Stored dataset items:
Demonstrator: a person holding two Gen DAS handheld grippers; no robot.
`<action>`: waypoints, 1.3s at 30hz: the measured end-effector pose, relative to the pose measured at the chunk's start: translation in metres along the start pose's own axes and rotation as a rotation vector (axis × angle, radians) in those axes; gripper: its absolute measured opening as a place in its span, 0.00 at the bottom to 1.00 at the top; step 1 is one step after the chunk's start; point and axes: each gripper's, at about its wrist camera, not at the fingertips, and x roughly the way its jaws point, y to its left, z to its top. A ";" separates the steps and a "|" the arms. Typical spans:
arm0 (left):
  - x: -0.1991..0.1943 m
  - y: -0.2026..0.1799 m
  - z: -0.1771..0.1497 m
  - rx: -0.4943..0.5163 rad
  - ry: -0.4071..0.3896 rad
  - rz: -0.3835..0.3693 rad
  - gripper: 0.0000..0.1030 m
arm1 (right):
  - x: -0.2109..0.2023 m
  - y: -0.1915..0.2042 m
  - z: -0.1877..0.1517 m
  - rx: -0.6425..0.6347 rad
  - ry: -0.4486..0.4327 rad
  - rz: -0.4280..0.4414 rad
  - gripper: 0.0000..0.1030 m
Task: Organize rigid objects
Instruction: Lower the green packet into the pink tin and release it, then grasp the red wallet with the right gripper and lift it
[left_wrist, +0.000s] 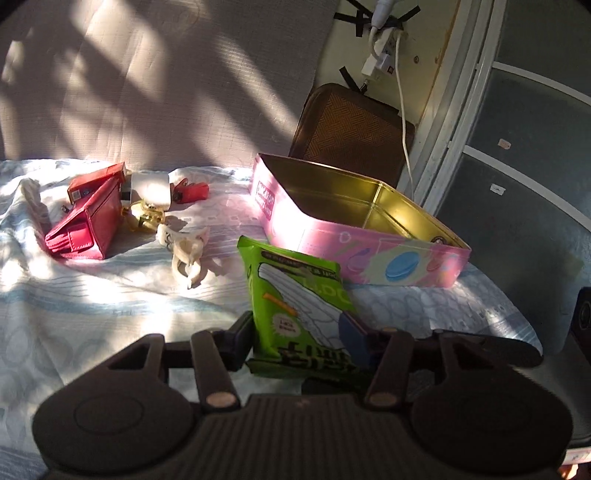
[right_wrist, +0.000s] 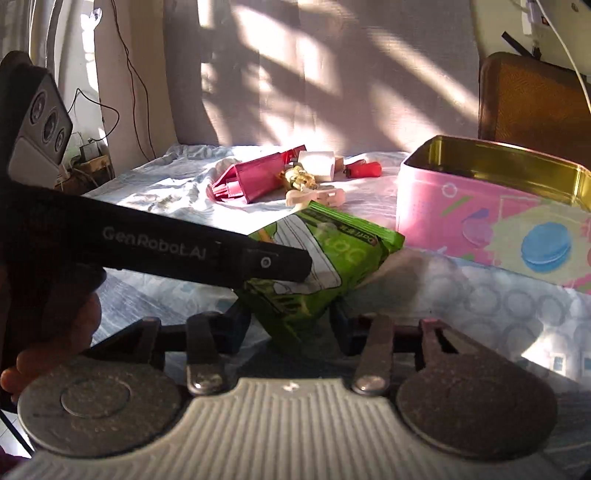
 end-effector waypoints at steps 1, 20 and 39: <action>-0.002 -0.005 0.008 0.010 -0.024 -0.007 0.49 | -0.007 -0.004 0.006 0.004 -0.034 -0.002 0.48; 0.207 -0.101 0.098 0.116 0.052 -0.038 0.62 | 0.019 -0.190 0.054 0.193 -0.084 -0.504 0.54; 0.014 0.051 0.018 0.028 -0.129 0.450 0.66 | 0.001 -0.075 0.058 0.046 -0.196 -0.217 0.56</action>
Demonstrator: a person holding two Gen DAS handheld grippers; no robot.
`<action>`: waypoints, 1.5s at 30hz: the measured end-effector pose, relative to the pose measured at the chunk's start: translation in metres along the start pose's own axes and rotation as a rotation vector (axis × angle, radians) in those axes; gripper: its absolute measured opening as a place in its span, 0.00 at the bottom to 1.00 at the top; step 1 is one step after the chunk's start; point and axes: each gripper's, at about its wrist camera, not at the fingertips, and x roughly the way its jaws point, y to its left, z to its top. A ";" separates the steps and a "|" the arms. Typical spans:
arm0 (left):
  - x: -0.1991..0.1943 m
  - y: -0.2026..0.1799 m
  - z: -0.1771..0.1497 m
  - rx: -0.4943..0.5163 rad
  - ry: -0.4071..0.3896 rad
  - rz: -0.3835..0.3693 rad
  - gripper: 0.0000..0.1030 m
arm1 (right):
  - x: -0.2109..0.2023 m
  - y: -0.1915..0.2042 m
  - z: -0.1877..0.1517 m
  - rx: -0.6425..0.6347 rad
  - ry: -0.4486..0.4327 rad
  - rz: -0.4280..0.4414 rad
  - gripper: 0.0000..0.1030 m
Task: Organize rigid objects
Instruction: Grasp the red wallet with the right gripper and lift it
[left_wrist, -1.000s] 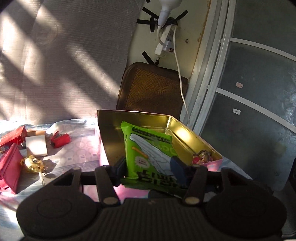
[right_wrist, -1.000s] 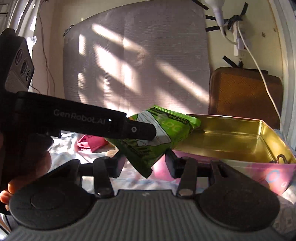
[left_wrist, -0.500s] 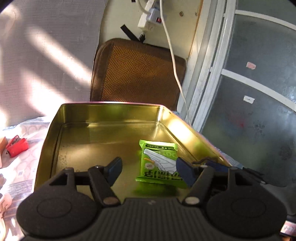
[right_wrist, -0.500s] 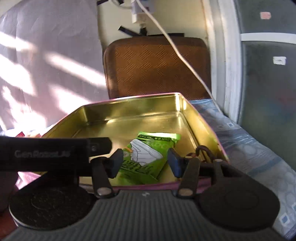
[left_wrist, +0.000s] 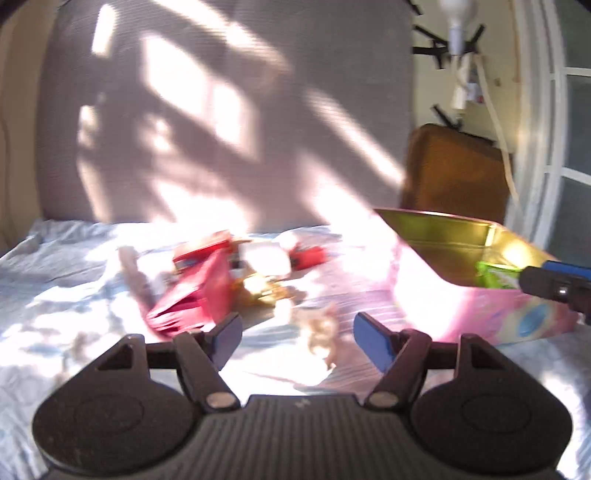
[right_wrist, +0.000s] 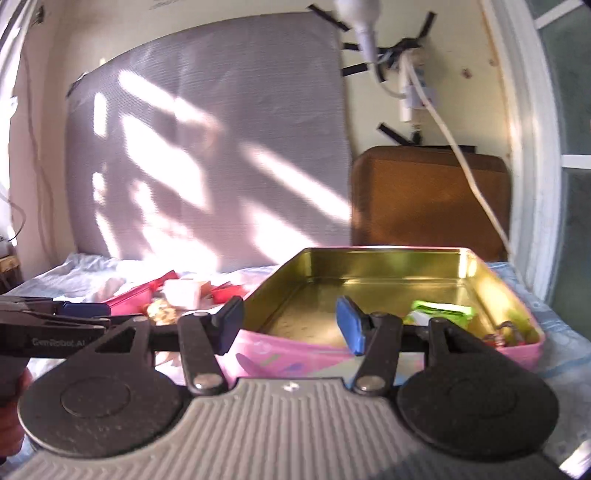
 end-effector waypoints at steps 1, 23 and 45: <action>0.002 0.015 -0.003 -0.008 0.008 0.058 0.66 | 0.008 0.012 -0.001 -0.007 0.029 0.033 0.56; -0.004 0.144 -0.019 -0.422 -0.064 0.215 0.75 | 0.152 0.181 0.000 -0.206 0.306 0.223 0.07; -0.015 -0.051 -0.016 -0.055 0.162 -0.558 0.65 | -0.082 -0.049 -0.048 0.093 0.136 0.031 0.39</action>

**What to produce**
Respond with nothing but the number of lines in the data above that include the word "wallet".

**Answer to this exercise**
2